We are already seeing a huge increase in co-development efforts that involve multiple partners and capitalize on a hybrid innovation model. There are many elements to co-development and partnerships, including understanding how to manage alliances and relationships better. Companies that are thinking about this strategically will do better. Partnerships that have clear strategic goals translated to operational plans and processes bear the real fruit expanding the value to both partners.

This approach will change the model between the large and small companies. We'll learn to approach acquisitions and mergers differently as a result. Today, large companies have a lot to offer, they have the process knowledge, they have the business acumen, and they have the capital.

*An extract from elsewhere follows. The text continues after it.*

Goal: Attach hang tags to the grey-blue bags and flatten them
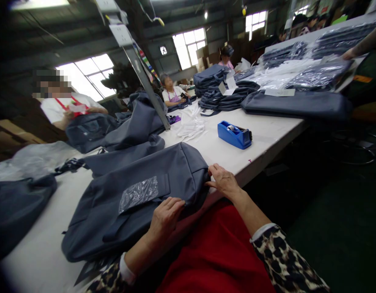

They want the small company for its entrepreneurial agility and scientific discovery. Unfortunately, they sometimes try to merge the environments too tightly. In the end, they lose the essence of what that small company had to offer and the small company doesn't necessarily realize the full benefit from the infrastructure of the larger company. So there is room for improvement in learning how to collaborate with internal and external partners in ways that embrace the essence of each partner to create something new and better.

I think this is a challenging but exciting time and I have high hopes for the industry. Different metrics are already emerging. We'll likely see more emphasis on collaboration and deep scientific engagement by the new industry winners, who will introduce different business and team models. With the right focus, we can change the trend and start improving R&D productivity across the industry.

Tarja Mottram, CEO of Action for Results.